Are you interested in the syscalls on sockets specifically, or are you  
interested in the network connections underlying these calls instead ?
You could use netfilter/conntrack instead of auditd if your interest  
really is the network connections rather than sockets. You'll get notified  
of the various TCP states, so even if a socket is closed rather than  
shutdown (say when a process dies), you should be able to know about it  
that way.
Thanks,
Hassan
On Fri, 19 Dec 2014 06:37:15 -0800, Steve Grubb <sgrubb(a)redhat.com> wrote:
 On Friday, December 19, 2014 02:06:52 PM Jie Cui wrote:
> How to audit socket close system call?
 There's not a good answer on that one.
> I can audit the socket connection by 'connect' system call.
> I can also audit the socket termination by 'shutdown' system call.
> But I can't figure out how to audit when the socket is closed.
 In the past, the kernel developers said that is an exercise left to post
 processing in user space.
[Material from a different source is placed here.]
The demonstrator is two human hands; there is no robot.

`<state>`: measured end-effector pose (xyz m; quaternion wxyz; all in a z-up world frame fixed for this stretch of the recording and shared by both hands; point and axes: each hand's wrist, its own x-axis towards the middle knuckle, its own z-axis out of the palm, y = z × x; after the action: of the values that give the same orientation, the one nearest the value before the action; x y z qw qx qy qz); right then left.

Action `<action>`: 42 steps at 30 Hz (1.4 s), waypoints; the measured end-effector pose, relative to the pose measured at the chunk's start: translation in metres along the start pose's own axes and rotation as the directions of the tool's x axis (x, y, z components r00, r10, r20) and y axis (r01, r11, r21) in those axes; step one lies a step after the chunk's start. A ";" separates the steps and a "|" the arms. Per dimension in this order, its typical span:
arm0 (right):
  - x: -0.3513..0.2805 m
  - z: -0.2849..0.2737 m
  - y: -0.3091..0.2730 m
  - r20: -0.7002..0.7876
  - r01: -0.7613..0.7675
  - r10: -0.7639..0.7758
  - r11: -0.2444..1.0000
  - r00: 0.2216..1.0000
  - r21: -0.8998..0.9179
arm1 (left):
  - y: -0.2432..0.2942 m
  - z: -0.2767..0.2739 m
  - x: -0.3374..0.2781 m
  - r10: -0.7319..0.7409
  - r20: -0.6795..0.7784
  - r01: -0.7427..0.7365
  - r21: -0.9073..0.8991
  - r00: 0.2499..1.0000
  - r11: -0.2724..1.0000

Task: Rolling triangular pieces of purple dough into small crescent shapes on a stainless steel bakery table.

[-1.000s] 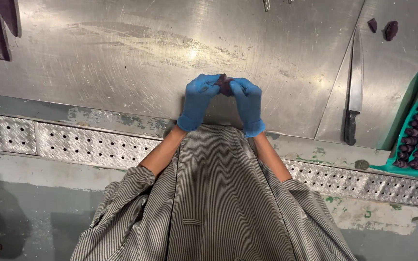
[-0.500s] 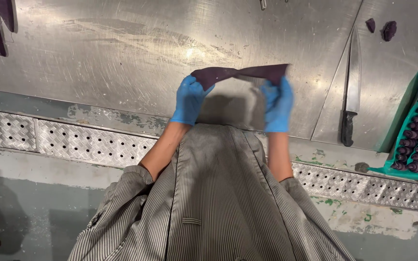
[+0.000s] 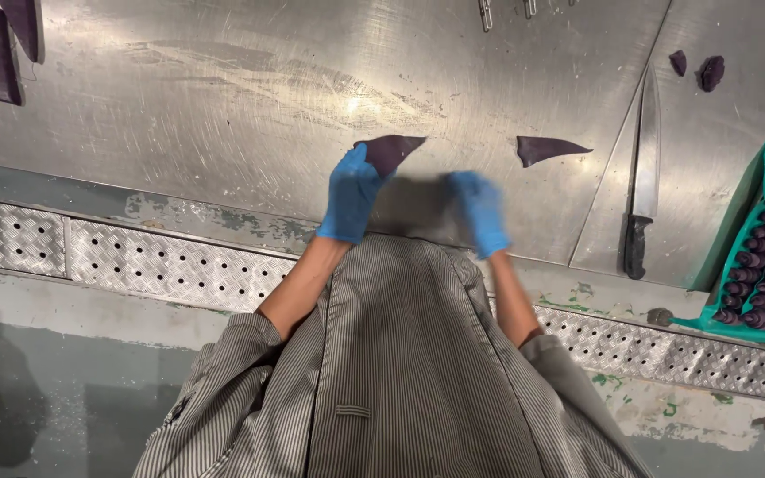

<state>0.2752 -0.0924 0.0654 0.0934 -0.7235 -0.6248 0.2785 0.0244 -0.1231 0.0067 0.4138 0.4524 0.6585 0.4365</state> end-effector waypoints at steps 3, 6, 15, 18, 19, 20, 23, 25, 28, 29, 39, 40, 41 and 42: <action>-0.003 0.075 0.002 0.364 -0.198 -0.113 0.674 0.924 0.712 | 0.007 0.001 -0.009 -0.117 0.063 0.133 -0.554 0.991 0.822; 0.003 0.052 -0.069 0.627 -0.571 -0.066 0.348 0.776 0.744 | 0.026 -0.002 -0.016 -0.184 0.239 0.252 -0.966 0.954 0.052; 0.057 0.071 -0.090 0.509 -0.460 -0.256 0.227 0.822 0.858 | -0.088 0.073 -0.043 -0.332 -0.002 0.156 -0.880 0.943 0.449; 0.068 0.092 -0.079 0.520 -0.410 -0.261 0.378 0.813 0.830 | -0.129 0.103 -0.051 -0.371 -0.017 0.162 -0.881 0.929 0.445; 0.068 0.098 -0.076 0.529 -0.407 -0.250 0.409 0.811 0.817 | -0.137 0.107 -0.053 -0.413 -0.015 0.216 -0.834 0.911 0.507; 0.068 0.103 -0.072 0.537 -0.403 -0.239 0.439 0.809 0.803 | -0.144 0.111 -0.054 -0.454 -0.017 0.272 -0.781 0.891 0.562; 0.069 0.106 -0.075 0.538 -0.394 -0.216 0.474 0.815 0.787 | -0.109 0.084 -0.058 -0.415 0.016 0.355 -0.545 0.910 0.759; 0.069 0.109 -0.070 0.521 -0.373 -0.214 0.485 0.827 0.791 | -0.046 0.020 -0.061 -0.421 0.160 0.451 -0.299 0.893 0.841; 0.069 0.112 -0.068 0.487 -0.339 -0.212 0.491 0.847 0.802 | -0.044 -0.014 -0.070 -0.222 0.320 0.156 0.221 0.921 0.963; 0.069 0.113 -0.068 0.474 -0.328 -0.213 0.486 0.854 0.810 | -0.058 -0.016 -0.074 0.004 0.404 -0.194 0.430 0.915 0.882; 0.071 0.105 -0.080 0.430 -0.273 -0.205 0.524 0.879 0.807 | -0.003 0.026 -0.053 -0.001 0.444 -0.319 0.645 0.896 0.694; 0.071 0.101 -0.088 0.415 -0.259 -0.182 0.548 0.891 0.795 | 0.001 0.024 -0.052 -0.018 0.456 -0.315 0.641 0.890 0.700; 0.071 0.097 -0.095 0.402 -0.246 -0.161 0.573 0.901 0.782 | 0.004 0.022 -0.052 -0.037 0.466 -0.308 0.639 0.884 0.705; 0.074 0.097 -0.097 0.408 -0.250 -0.161 0.576 0.899 0.779 | 0.004 0.022 -0.052 -0.041 0.463 -0.302 0.639 0.885 0.707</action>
<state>0.1464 -0.0224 0.0108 0.2662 -0.5324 -0.4109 0.6906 0.0592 -0.1680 0.0124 0.3190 0.7080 0.6261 0.0704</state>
Meaning that we'd have to collect everything  
 and
 then sort it out after the fact. You have the FD returned from  
 socket(2). So,
 you can audit closes and then match the FD.
 Unfortunately, you'll get all closes for all programs unless you had  
 some way
 to restrict it to the process in question. There is a patch under  
 development
 for audit by process name. That would at least have allowed restricting  
 closes
 to a particular program which would be more manageable.
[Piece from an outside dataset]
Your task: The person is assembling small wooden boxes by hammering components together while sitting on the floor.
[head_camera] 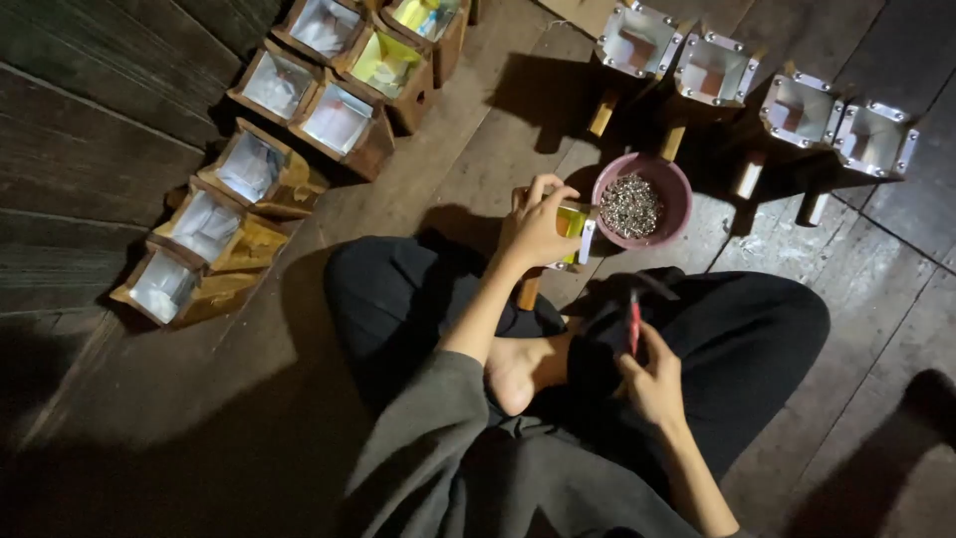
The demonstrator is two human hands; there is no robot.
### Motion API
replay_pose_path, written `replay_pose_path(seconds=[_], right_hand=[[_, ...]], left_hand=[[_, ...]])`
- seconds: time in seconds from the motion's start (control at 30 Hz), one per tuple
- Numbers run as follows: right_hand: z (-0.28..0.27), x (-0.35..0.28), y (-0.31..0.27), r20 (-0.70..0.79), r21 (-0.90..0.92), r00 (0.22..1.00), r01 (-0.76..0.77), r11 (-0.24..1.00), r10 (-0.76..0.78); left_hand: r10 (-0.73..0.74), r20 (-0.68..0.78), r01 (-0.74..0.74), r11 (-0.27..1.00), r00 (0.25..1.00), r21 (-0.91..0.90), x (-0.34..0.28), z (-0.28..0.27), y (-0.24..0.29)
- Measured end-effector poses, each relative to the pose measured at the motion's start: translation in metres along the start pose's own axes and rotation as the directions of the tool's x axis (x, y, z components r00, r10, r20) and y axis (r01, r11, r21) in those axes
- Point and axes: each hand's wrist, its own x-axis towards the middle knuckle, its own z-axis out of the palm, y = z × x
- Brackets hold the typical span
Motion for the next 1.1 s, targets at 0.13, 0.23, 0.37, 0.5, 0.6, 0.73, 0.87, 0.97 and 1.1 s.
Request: replay_pose_path(seconds=[0.13, 0.23, 0.37, 0.5, 0.6, 0.73, 0.87, 0.97, 1.1], right_hand=[[0.013, -0.037, -0.048, 0.144, -0.003, 0.988, -0.064, 0.998, 0.064], [0.02, -0.05, -0.074, 0.376, -0.006, 0.91, -0.189, 0.982, 0.177], [0.032, -0.053, -0.087, 0.621, -0.093, 0.747, -0.228, 0.969, 0.235], [0.045, -0.046, -0.06, 0.807, 0.015, 0.569, -0.288, 0.957, 0.159], [0.06, -0.038, -0.042, 0.856, -0.035, 0.478, -0.323, 0.946, 0.196], [0.067, -0.03, -0.051, 0.83, -0.03, 0.556, -0.043, 0.999, 0.049], [0.067, -0.024, -0.105, 0.764, -0.546, 0.64, 0.573, 0.611, 0.083], [0.065, -0.018, -0.109, 0.764, -0.628, 0.645, 0.733, 0.262, 0.027], [0.072, -0.008, -0.075, 0.778, -0.597, 0.629, 0.741, 0.308, -0.007]], left_hand=[[0.0, -0.149, -0.004, 1.0, 0.989, -0.028, 0.003, 0.008, -0.003], [-0.091, -0.152, 0.095, 0.995, 0.984, 0.017, 0.029, 0.018, -0.016], [0.036, 0.1, -0.041, 0.998, 0.994, 0.054, 0.057, 0.006, -0.007], [0.091, 0.313, -0.149, 0.975, 0.945, 0.167, 0.064, -0.002, 0.007], [0.157, 0.357, -0.192, 0.979, 0.921, 0.064, 0.057, 0.011, 0.016], [0.164, 0.293, -0.268, 0.893, 0.942, 0.361, 0.04, 0.061, 0.002], [0.342, 0.32, -0.438, 0.846, 0.883, 0.304, 0.017, 0.095, 0.003], [0.494, 0.163, -0.519, 0.83, 0.854, 0.206, -0.016, 0.08, 0.015], [0.404, -0.424, -0.435, 0.9, 0.81, 0.026, -0.053, 0.043, -0.013]])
> Does the 'close' system call works?
 Yes.
> However all the file close events will also be auditing. That's not  
> what I
> want.
 I can understand. But, there is nothing in the present kernel except pid,
 auid, and subj_type to restrict the auditing in a logical way. If you can
 think of another way, please propose it. But all the kernel has to work  
 with
 is an fd number and what's in the process struct. Audit by process name  
 holds
 the most hope for limiting what gets collected.